The links below point to static (HTML-based) versions of the notebooks - they look just like the real thing, but you cannot modify any code or interact with them in any way.
Notebook 2.1 - Introduction to NetworkX
In this notebook we introduce NetworkX - a Python package that includes a wide range of graph theory algorithms. We will learn how to create a graph, visualize it, and also how to obtain the shortest paths. We are also experimenting with a few centrality measures.
Along the way, we will be learning how to load external files and store them in Pandas objects. You will need to download the datasets.
Notebook 2.2 - Weighted and Directed Graphs
In this notebook we will be using NetworkX to study weighted and directed graphs. We will be building on the concepts that we followed in Notebook 2.1, and will also introduce and use custom function definitions, which will allow us to reuse parts of our code without copying-pasting all the time.
Notebook 2.3 - Studying the London Underground
Here apply the concepts that we covered in the previous notebook into the study of a much larger network - the London Night Tube.
We will be using some more advanced Pandas features to filter and clean up our dataset, as we seek to highlight certain outputs of our analysis. If you haven’t already for Notebook 2.1, you will need to download the datasets.
Notebook 2.4 - K-means Clustering
This notebook demonstrates the use of the K-means algorithms provided by the sklearn module. If you want a taste of Machine Learning, this is a great notebook to try. Sklearn, or also known as scikit-learn, is a Python module for Machine Learning.
Notebook 2.5 - The Hungarian Algorithm for Assignment
In this final notebook we are presenting a few different implementations of the Hungarian algorithm that you could use in order to solve assignment problems.
Running the notebooks
You can download a zip file that contains all notebooks (including the datasets used in the examples) from the link below.
Before you run the notebooks, you will to ensure that you have have a properly set up Anaconda environment (as discussed in last week’s seminar).
A range of Python packages are used by the notebooks.
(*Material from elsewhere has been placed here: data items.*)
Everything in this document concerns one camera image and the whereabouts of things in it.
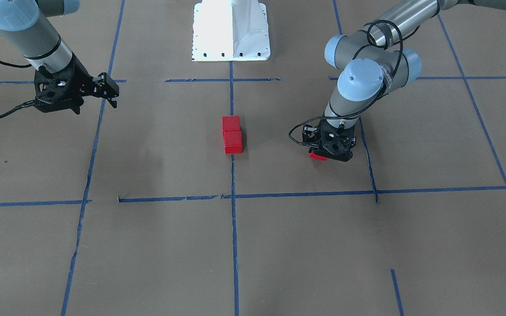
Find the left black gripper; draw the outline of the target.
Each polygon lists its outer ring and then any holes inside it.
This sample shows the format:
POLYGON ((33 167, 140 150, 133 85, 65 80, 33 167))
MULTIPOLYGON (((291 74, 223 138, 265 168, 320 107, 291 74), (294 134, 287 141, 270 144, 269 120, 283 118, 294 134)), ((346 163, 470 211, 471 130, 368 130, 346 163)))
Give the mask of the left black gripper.
POLYGON ((305 124, 302 142, 308 147, 308 153, 313 151, 328 159, 347 162, 353 157, 351 149, 357 144, 355 126, 346 129, 340 122, 336 128, 327 120, 320 120, 316 127, 305 124))

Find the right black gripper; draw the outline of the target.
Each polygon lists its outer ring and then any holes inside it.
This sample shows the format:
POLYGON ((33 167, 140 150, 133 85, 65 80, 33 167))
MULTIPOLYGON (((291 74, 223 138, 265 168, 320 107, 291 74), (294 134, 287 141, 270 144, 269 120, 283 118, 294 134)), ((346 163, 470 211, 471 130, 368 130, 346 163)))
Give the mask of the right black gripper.
POLYGON ((34 108, 43 113, 71 109, 79 115, 85 96, 105 99, 112 108, 118 108, 118 84, 106 72, 90 76, 76 56, 55 73, 50 73, 45 65, 40 66, 35 71, 34 84, 34 108))

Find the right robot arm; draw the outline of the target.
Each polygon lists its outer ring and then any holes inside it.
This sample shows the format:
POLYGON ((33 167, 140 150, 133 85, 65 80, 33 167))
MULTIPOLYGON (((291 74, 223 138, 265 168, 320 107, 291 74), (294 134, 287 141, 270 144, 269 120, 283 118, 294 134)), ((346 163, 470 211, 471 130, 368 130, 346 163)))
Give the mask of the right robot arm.
POLYGON ((118 84, 105 72, 92 77, 48 20, 79 7, 78 0, 0 0, 0 36, 35 70, 34 100, 14 110, 32 106, 44 113, 70 109, 79 114, 85 96, 118 106, 118 84))

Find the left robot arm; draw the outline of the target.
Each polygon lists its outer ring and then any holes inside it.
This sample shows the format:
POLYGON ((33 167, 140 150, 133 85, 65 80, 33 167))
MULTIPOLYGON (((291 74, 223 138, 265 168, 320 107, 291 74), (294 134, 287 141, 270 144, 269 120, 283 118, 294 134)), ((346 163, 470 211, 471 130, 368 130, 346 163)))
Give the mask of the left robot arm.
POLYGON ((349 161, 357 144, 359 116, 389 93, 413 82, 422 60, 404 48, 422 23, 459 0, 404 0, 351 36, 336 35, 325 47, 325 59, 341 71, 334 92, 316 126, 301 123, 302 141, 311 158, 349 161))
Most of them will be installed by default through the Anaconda installation, but you can also check manually whether they are present using the pip install
command.
The packages that you need to make sure that you have installed are:
numpy
matplotlib
pandas
sklearn
networkx
yellowbrick
seaborn
For a reminder on how to set up your Anaconda environment and install additional Python packages, you can refer to the documents provided in Seminar 1.